Andreas Beck, her şeyden önce müthiş bir istikrar abidesi… Hoffenheim'da geçirdiği 7 sezonun altısında 30 veya üzeri maçta görev almış. Yaşadığı sakatlıklara rağmen 2009-10 sezonundaysa 25 maça çıkmayı başarmış. Toplam 243 maçlık Bundesliga deneyiminde sadece 1 kez kırmızı kart görmesi –özellikle oynadığı mevki de göz önüne alındığında- futbol karakteri için iyi bir veri sayılabilir. Alman disiplini ve ciddiyeti de cabası! Beck'in sağlam kişiliği için önemli bir bilgi de Hoffenheim'daki 3'üncü sezonunda henüz 23 yaşındayken takım kaptanlığına getirilmesi…

Dusko Tosic'i daha yakından tanıyoruz.
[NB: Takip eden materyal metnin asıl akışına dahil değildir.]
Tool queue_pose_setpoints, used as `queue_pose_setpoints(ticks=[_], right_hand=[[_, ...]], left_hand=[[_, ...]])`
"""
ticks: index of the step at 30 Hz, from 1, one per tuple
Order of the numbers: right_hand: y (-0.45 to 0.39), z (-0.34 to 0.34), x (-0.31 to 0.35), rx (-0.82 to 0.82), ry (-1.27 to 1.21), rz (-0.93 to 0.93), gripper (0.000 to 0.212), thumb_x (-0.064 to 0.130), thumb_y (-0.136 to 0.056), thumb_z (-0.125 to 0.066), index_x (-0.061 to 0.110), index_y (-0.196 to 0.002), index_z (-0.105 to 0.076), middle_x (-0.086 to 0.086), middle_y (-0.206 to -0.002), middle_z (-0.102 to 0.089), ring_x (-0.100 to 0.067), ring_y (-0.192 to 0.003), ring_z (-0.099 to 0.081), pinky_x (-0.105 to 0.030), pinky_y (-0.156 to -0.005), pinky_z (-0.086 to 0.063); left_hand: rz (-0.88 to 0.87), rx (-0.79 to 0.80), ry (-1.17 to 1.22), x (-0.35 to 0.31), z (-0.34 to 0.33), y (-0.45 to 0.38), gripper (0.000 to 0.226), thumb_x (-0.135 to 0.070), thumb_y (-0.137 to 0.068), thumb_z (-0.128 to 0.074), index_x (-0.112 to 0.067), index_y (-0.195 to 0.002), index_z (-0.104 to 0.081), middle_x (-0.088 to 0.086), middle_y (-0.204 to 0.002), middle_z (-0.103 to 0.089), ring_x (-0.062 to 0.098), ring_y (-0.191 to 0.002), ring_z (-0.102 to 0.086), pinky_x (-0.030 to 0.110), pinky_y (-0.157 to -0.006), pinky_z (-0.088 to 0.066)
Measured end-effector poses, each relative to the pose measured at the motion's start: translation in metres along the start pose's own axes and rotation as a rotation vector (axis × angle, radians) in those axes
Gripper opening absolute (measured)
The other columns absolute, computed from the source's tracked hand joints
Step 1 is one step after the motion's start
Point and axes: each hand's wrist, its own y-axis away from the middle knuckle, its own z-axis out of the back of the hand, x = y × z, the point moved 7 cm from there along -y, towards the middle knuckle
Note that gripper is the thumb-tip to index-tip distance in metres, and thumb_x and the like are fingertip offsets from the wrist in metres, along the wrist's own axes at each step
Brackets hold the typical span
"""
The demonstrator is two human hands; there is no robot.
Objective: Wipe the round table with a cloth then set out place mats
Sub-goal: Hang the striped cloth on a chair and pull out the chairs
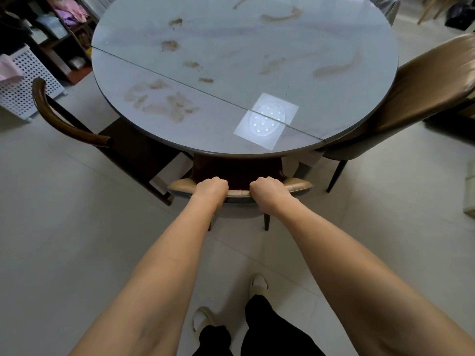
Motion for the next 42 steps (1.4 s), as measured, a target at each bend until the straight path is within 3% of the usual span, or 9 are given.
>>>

Malum, son üç sezondur Gençlerbirliği'nde… Uluslararası deneyimi gayet yüksek bir oyuncu. OFK Belgrad altyapısında yetiştikten sonra formasını giydiği takımlar, Sochaux, Werder Bremen, Portsmouth, Queens Park Rangers, Kızılyıldız, Real Betis… Yani ülkesi (ve Türkiye) dışında top oynadığı ligler, Fransa Ligue 1, Bundesliga, Premier League ve La Liga… Tamam, dünyanın en üst düzey ligleri olan Premier League ve La Liga'da pek dikiş tutturabildiğini söyleyemeyiz ama buralarda tercih edilmiş olması bile Tosic için bir gösterge sayılabilir. Tosic'in bir başka artısı da savunma ve hücum dengesini iyi ayarlaması, yanı sıra gerektiğinde stoper görevini de üstlenebilmesi…

Hasılı, bana kalırsa, “aman ezeli rakiplerimiz yıldızları getiriyor, biz yaya kaldık” türünden hayıflanmalara gerek yok. Tabii bu, takımın bazı mevkilere oyuncu takviyesi yapmak zorunluluğunu ortadan kaldırmıyor. En başta da bir stoper ve santrfor. Düzgün görev adamları… Bu memlekette “rüya takım” palavralarının nasıl tek sezonda “kabus”a dönüştüğü gerçeğini unutmayalım. Telaşa mahal yok.